Carbon dioxide crosses cell membranes easily. A change in ventilation affects the arterial pCO2 level and the intracellular pCO2 throughout the body. The compensatory response to a metabolic acid-base disorder is to increase alveolar ventilation and thus decrease arterial pCO2 levels. This changed pCO2 will affect intracellular pH and this effect is rapid. For example an acute metabolic acidosis will be compensated by a fall in pCO2 which will minimise the intracellular effects of the acidosis.
Metabolism (an intracellular event) produces excess acid. In the long term, hydrogen ion balance within the cell is dependent on loss of these acids from the cell. The various buffering processes discussed previously are only short-term measures as the acid is not removed from the cell.

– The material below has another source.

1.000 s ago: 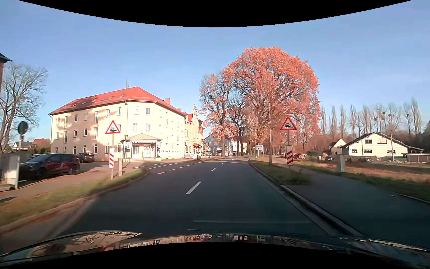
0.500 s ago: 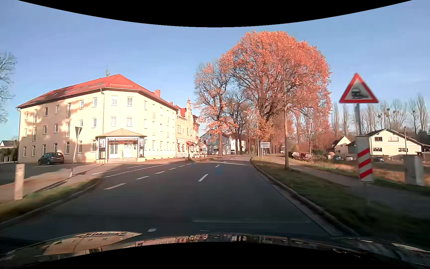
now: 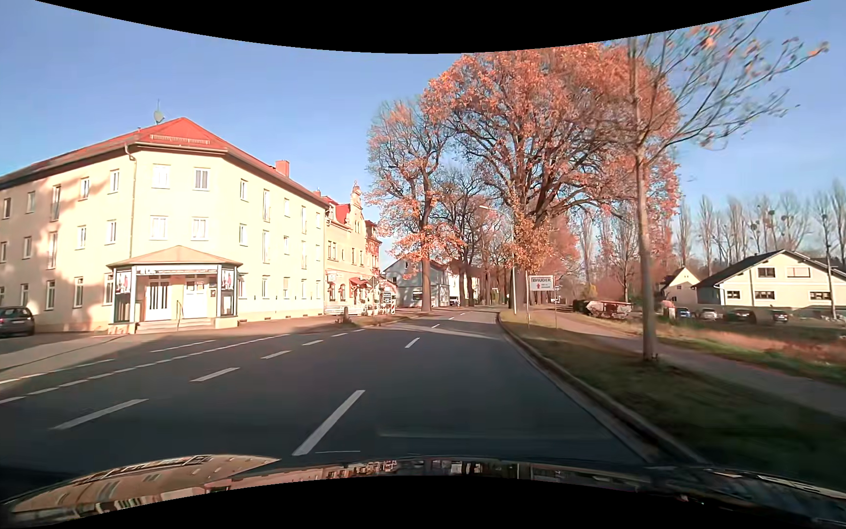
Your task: Follow the waypoints while adhering to traffic rules and regulations
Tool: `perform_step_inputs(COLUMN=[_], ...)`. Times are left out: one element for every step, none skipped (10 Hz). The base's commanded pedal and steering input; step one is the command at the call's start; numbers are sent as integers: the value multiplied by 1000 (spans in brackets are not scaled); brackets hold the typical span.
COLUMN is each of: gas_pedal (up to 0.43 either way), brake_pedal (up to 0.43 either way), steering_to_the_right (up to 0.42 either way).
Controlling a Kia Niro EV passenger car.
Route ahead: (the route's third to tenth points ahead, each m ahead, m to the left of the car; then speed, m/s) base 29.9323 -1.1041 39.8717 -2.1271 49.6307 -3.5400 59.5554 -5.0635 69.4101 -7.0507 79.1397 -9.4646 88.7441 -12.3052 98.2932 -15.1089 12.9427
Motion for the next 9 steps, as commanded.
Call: perform_step_inputs(gas_pedal=[130, 130, 130, 130, 130, 130, 130, 138, 138], brake_pedal=[0, 0, 0, 0, 0, 0, 0, 0, 0], steering_to_the_right=[11, 12, 12, 12, 13, 14, 14, 14, 15])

Experiments show that cells respond to an acute acid load (eg hypercapnia) by an initial fall in pH (minimised by intracellular buffering discussed above) but that the pH subsequently returns slowly towards normal despite the continued presence of the acid stress. This is due to net acid extrusion from the cell across the cell membrane. This process involves a coupled exchange of ions (H+, HCO3-, Na+ and Cl-) across the membrane. The process does not affect the membrane potential so it must be electroneutral. Various models have been proposed but the relative importance of these in vertebrates has not been fully established. The response of cells to an alkaline load is much less developed and much less studied than the response to an acid load.

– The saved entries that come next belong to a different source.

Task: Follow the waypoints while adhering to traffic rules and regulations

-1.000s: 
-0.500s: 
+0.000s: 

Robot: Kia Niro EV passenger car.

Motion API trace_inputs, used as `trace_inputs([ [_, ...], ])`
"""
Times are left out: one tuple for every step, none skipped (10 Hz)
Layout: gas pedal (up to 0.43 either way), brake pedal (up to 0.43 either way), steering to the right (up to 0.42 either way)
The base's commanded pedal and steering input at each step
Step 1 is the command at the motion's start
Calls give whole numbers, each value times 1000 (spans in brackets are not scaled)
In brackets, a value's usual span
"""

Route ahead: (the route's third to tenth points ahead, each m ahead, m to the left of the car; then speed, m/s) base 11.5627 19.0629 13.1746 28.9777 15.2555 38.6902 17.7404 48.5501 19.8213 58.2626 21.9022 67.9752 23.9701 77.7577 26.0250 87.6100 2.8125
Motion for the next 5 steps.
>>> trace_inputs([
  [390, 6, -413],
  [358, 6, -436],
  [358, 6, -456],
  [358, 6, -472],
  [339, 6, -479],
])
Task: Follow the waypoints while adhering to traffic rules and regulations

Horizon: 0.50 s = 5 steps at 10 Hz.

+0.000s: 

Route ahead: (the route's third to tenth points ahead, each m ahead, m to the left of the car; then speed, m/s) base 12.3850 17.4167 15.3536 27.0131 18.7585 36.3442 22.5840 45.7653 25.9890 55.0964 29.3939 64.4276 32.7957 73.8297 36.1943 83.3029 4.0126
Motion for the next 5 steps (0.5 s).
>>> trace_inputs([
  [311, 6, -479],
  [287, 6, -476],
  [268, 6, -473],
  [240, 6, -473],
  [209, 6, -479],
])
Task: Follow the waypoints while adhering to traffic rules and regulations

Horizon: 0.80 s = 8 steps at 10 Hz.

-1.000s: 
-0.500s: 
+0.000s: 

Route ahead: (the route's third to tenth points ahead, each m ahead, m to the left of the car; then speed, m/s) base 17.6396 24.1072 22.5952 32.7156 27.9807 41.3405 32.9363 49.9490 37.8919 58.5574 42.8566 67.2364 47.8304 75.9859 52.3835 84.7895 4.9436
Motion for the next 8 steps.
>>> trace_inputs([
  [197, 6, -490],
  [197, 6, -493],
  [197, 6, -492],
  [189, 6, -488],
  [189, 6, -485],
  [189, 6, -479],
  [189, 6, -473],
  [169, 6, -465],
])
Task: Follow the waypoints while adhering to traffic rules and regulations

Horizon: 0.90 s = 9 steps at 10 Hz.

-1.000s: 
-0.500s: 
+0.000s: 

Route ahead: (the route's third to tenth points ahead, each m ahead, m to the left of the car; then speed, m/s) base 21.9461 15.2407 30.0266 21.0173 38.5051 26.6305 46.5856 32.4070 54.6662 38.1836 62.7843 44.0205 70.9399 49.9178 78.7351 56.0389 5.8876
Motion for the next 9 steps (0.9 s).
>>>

The movement of H+ or HCO3- across the membrane is not important in changing [H+] (see discussion in section 10.6) but the movement of strong electrolytes (such as Na+, Cl-, lactate) will alter intracellular [H+]. The important point is that it is the movement of the acid anion out of the cell (rather than hydrogen ion per se) that results in a net loss of fixed acid from the cell. A similar situation applies in the kidney: the emphasis should be on the urinary loss of the acid anions (with the H+ buffered on phosphate of ammonium) rather than hydrogen ion itself. The traditional use of hydrogen ion in explanations must be quantitatively equivalent but does serve to disguise the true nature of the process.
In summary: In experiments where cells are subjected to an acid load, they respond by an increase in the rate of acid extrusion from the cell. This returns intracellular [H+] towards normal. The response is not as rapid as the mechanisms involved in intracellular buffering.